In phase 1, distributed solar plants contribute to the annual heat supplied into DHN with 0.5%, ASHPs with 4.5% and high-efficiency CHP with 53.9%, which fulfils the EED requirements for EDHS. However, in phase 2 of both scenarios, although more than 35% of heat supplied into DHN is from RES, the total share of high-efficiency CHP, RES and WHS is below the required 80%. Moreover, share of boilers was still considerable. This is an important issue of transition planning, that cannot be overlooked.
In this work, due to the inability of the optimisation software to include constraints (1) and (2) directly in the optimisation task, the gas boiler operation priority was set to low to increase the share of high-efficiency CHP. This means that the boilers are dispatched if other units cannot balance the system. The results revealed that such a constraint practically shifted heat production to CHP, even if electricity prices were not favourable. As a result, electricity production, gas consumption and total CO2 emissions increased considerably. The mass and energy balance for the changed system operation, and considering different unit dispatch priorities is given in Table 6.
The final values of RES and CHP shares in the total amount of heat supplied into the DHN are shown in Table 7. It should be noted that these values represent net values after considering heat losses from storage, and are in accordance with the criteria for EDHS as defined in the EED. The calculations demonstrate that the proposed portfolio of investment projects and technologies is capable of ensuring compliance with legal regulations.
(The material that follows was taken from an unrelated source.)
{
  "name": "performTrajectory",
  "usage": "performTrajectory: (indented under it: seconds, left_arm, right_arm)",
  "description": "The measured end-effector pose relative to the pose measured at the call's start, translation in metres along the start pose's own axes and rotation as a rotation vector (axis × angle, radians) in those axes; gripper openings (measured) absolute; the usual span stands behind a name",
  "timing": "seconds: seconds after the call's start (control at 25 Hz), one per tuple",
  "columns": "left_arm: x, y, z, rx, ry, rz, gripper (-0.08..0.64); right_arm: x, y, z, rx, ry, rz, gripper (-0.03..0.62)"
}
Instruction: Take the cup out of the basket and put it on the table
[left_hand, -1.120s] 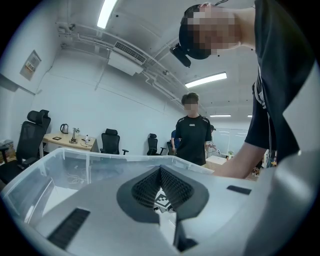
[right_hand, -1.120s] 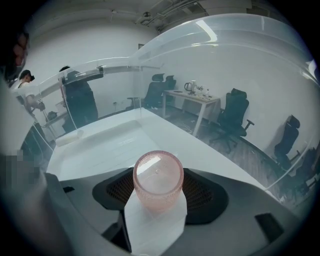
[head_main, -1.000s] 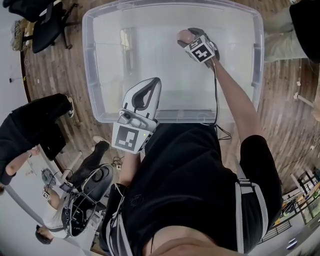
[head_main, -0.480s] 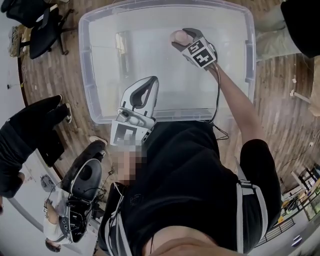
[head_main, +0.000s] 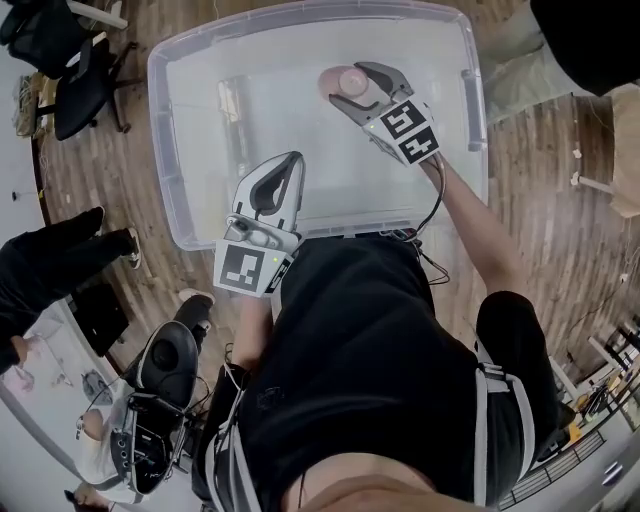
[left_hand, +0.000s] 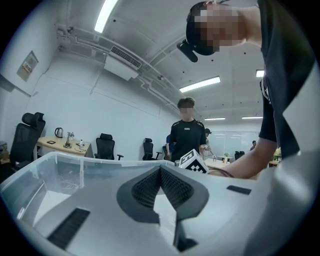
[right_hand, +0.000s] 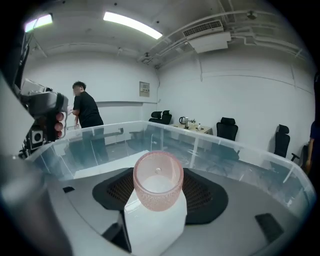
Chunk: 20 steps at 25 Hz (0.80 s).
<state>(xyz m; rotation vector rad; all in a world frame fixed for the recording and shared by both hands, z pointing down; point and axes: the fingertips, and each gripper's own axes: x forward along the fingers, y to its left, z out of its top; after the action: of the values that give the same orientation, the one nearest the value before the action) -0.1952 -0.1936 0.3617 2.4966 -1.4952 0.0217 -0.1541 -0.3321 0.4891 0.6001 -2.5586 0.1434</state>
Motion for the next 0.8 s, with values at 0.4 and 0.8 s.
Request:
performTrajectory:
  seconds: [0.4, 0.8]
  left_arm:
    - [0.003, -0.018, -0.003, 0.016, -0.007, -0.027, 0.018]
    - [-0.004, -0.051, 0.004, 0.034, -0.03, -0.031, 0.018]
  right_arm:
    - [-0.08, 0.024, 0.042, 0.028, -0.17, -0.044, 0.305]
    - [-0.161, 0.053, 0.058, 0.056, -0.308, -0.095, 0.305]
It is imperative to emphasise that, post-2035, the value of shares in specific categories of heat sources will exhibit minimal safety margins, thereby constricting the scope for system optimisation and flexibility. Consequently, the operation of particular units must be meticulously monitored to ensure compliance with regulatory thresholds.
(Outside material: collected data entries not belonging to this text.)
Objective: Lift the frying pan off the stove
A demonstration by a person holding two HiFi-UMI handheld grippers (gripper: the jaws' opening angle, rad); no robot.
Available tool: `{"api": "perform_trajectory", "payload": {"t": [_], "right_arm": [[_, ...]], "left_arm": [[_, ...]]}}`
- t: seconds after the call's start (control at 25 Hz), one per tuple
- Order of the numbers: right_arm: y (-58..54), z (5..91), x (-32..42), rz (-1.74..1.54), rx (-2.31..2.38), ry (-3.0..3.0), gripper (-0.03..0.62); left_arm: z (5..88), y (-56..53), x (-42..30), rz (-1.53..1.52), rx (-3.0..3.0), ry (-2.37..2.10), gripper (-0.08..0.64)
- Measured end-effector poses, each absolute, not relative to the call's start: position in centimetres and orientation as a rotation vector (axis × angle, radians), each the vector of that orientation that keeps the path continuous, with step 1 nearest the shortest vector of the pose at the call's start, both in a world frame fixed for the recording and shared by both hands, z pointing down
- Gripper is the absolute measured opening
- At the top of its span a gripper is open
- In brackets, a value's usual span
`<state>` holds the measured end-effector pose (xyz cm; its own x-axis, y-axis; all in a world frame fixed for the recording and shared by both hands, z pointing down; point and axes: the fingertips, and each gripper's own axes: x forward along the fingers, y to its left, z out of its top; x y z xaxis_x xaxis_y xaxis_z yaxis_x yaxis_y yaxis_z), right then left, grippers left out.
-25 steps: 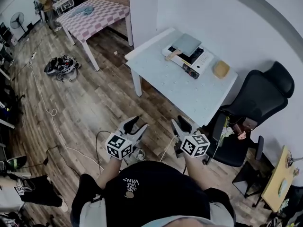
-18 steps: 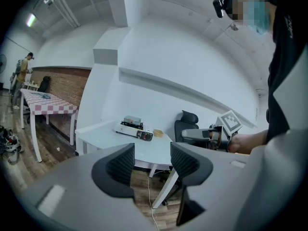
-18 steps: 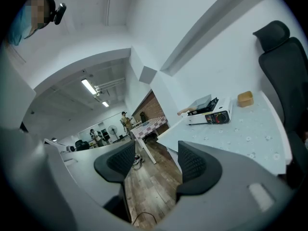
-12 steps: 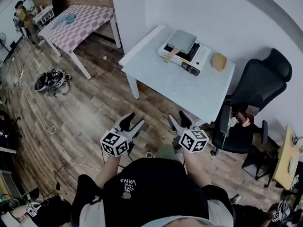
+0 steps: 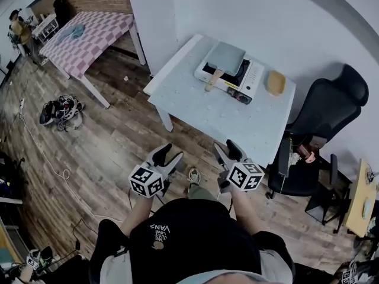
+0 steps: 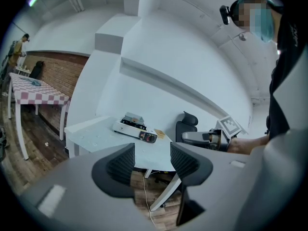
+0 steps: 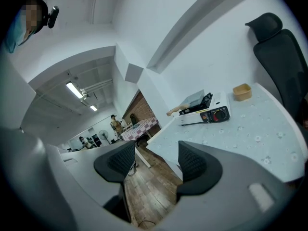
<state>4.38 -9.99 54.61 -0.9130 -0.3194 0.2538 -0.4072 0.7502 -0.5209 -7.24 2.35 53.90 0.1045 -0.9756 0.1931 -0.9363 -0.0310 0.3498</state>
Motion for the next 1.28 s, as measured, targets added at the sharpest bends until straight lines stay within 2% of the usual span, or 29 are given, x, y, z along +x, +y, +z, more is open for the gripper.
{"api": "perform_trajectory", "payload": {"t": [0.4,0.92,1.28], "right_arm": [[-18.2,53.7,-2.0,0.963,0.558,-2.824,0.273],[-24.4,54.1,-5.4,1.235,0.429,-2.825,0.268],[-25.8,55.2,-7.1,1.314,0.518,-2.78,0.268]], "left_arm": [[53.7,-4.9,-14.5,-0.144,1.949,-1.902,0.206],[53.5,-15.2,-18.2,-0.204,1.977,-1.746,0.207],[53.0,-21.3,-20.9,-0.219,2.065,-1.567,0.206]]}}
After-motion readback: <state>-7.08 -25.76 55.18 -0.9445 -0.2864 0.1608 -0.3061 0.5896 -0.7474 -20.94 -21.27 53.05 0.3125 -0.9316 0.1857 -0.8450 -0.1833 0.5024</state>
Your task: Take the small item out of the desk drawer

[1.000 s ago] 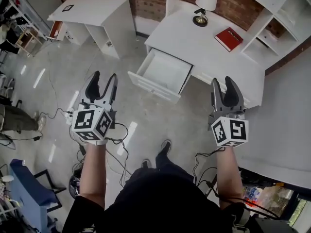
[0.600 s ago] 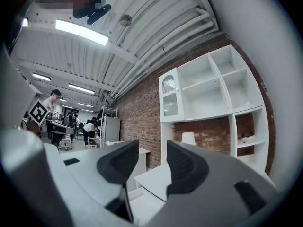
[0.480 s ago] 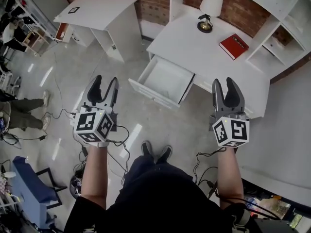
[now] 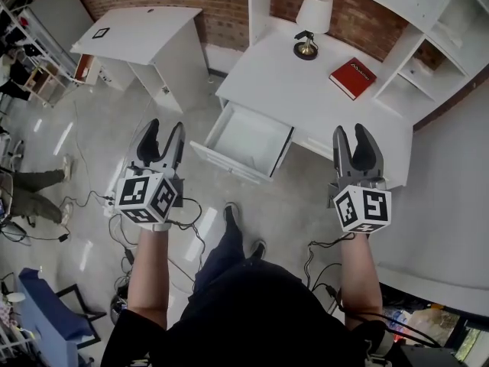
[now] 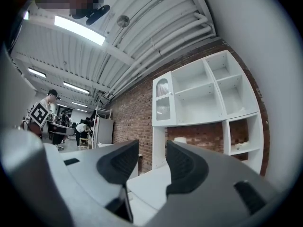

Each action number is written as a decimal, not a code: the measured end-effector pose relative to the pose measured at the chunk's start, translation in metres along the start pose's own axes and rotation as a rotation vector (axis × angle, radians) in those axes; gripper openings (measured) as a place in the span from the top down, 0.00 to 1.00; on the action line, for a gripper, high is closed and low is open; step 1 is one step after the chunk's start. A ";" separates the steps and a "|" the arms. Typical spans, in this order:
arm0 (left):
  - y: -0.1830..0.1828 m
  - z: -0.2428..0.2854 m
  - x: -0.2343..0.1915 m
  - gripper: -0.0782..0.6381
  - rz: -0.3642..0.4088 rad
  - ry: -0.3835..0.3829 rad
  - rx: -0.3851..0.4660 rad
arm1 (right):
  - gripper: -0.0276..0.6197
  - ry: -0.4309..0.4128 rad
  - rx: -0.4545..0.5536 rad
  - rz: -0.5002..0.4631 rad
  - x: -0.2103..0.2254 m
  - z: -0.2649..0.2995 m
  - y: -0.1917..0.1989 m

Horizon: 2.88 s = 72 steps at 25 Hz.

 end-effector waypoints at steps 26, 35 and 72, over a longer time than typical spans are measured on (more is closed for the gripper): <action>0.053 0.166 -0.162 0.57 -0.132 0.153 -0.069 | 0.70 0.124 -0.063 -0.113 -0.066 0.175 0.009; 0.130 0.216 -0.158 0.57 -0.103 0.276 -0.287 | 0.71 0.176 -0.161 -0.088 -0.056 0.189 0.049; 0.461 0.294 0.010 0.62 0.518 1.162 -1.176 | 0.75 0.241 -0.463 0.192 0.095 0.223 0.254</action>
Point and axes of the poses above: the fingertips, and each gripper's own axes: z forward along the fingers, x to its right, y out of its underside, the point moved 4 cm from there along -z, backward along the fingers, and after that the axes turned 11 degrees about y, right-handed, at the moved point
Table 8 summarises the key financial effects of the decarbonisation programme for each of the considered scenarios. It is noteworthy, that during the second phase of the transition programme implementation, the need to adhere to the EED resulted in a deterioration of the net differential operating cash flow. Expected values of profitability indices are given in Table 9. Figure 12 depicts the change of the simple and discounted values of the project over th eperiod from 2027 to 2050.

4. Discussion

The analysis confirms that achieving compliance with the Energy Efficiency Directive (EED) targets for 2028 and 2035 in the Bucharest district heating (DH) system is technically feasible. However, this feasibility is strongly constrained by system characteristics and local boundary conditions. The system’s second-generation design, high supply temperatures, extensive heat losses, and limited availability of local renewable and waste heat resources within the city boundaries significantly restrict the range of effective decarbonisation options.
A central finding is the strong sensitivity of EED compliance to operational strategy. When heat production is dispatched solely on the basis of minimum variable costs, the proposed system configurations fail to meet the required RES shares. Conversely, enforcing compliance by prioritising the operation of heat pumps and CHP units leads to higher operating costs, increased electricity consumption, and higher CO2 emissions. This demonstrates a fundamental trade-off between economic optimisation and regulatory compliance in large legacy DH systems.
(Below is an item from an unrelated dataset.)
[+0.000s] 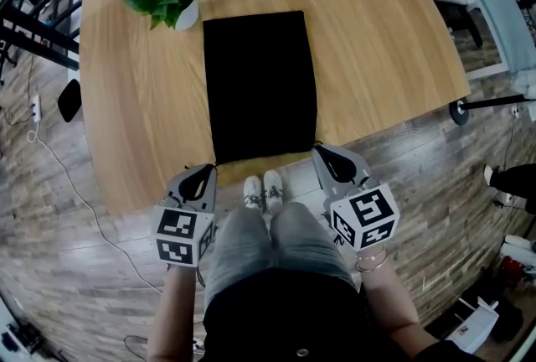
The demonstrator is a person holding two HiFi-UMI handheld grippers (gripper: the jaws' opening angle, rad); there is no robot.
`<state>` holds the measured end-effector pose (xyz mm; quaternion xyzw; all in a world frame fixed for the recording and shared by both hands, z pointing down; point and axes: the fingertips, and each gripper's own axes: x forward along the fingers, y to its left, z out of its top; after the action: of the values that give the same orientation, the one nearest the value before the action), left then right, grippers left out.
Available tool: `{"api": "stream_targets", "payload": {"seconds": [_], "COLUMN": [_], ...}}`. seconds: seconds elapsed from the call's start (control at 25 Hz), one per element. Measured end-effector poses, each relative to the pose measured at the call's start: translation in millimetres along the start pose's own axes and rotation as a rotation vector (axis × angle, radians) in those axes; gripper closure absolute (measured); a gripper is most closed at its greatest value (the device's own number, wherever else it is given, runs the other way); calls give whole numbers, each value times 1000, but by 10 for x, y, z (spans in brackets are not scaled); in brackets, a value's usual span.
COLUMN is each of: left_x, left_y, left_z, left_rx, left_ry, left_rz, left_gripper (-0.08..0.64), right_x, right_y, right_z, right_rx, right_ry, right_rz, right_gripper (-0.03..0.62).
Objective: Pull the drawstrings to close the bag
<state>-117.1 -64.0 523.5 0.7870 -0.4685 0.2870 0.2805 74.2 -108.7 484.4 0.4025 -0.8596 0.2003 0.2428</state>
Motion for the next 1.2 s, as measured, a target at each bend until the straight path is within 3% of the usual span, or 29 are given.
{"api": "stream_targets", "payload": {"seconds": [0.16,0.28,0.32,0.36,0.44,0.76,0.92,1.2], "left_x": [45,98,114,129,159,236,253,297], "left_y": [-2,-27,-29,-28,-22,-66,-55,-21], "left_z": [-90,-132,-144,-148,-149,-250,-312,-356], "left_rx": [48,50,45,36,25,100,113,125], "left_ry": [52,71,74,73,70,117,138,152], "left_rz": [-10,-29,-32,-34,-35,-58,-57,-56], "left_gripper": [538,476,470,465,465,443,443,443], "right_x": [-27,-60,-62,-56,-18,195,237,261], "right_y": [-61,-157,-188,-212,-241,-196,-189,-188], "right_z": [-87,-138,-151,-165,-184,-282,-411,-437], "right_rx": [-5,-4,4,11,2,-256,-321,-512], "right_ry": [20,30,31,36,52,201,286,357], "right_rz": [-5,-36,-46,-53,-57,38,119,153], "right_gripper": [591,591,578,481,459,459,459,459]}}
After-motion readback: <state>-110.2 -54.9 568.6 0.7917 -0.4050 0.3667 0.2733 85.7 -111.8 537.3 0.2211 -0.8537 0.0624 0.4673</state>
Seasonal thermal energy storage plays an important role after 2035 by enabling the temporal shift of renewable heat from summer to the heating season. However, the required storage volumes are substantial, and realistic deployment is limited by land availability, investment costs, and integration complexity in a dense metropolitan context. As a result, dispatchable low-carbon heat sources remain indispensable for maintaining system reliability during peak demand.
The comparison of scenarios indicates that the waste-to-energy-based pathway offers greater operational stability and lower variable costs. However, it depends on long lead times, permitting processes, and waste policy decisions that lie beyond the control of the DH operator. The alternative pathway relying exclusively on heat pumps and solar thermal increases exposure to electricity price volatility and requires larger storage capacities.
From a financial standpoint, both scenarios result in negative net present values under conservative assumptions in the absence of external support. This substantiates the conclusion that the deep decarbonisation of large, capital-intensive DH systems cannot be solely financed through operational savings. Given that the transition programme is not financially viable in the long term, with strongly negative NPVs for both proposed scenarios, the results underscore the necessity for either significant subsidies or an increase in heat prices for final consumers to boost incomes. Other potential sources of income, such as auxiliary services for the electricity grid and heating services, are also proposed. However, these must be developed in Romania. At present, the financing of the transition programme and its profitability are critical issues.
From a policy perspective, the study highlights that Bucharest’s transition requires a coordinated governance model integrating all relevant stakeholders, including municipal authorities. Institutional fragmentation remains a critical bottleneck and continues to delay investment implementation. Decarbonising Bucharest’s DH system requires appropriate policy instruments, unprecedented investment levels, and effective coordination. The study highlights that without EU-level financial support and tariff reforms, achieving cost-effective decarbonisation remains unlikely.

5. Conclusions

The EED poses a serious challenge to large DH systems in terms of decarbonisation. This study presents a strategic, system-level assessment of decarbonisation pathways for the Bucharest district heating system and offers insights relevant to other large, fossil-fuel-dependent second-generation DH systems. The results show that compliance with the EED criteria for 2028 and 2035 is achievable in principle, but only under restrictive technical and economic conditions.
The main conclusions are as follows:
  • Compliance with EED targets is not equivalent to system cost efficiency and may require operational compromises that increase costs or emissions.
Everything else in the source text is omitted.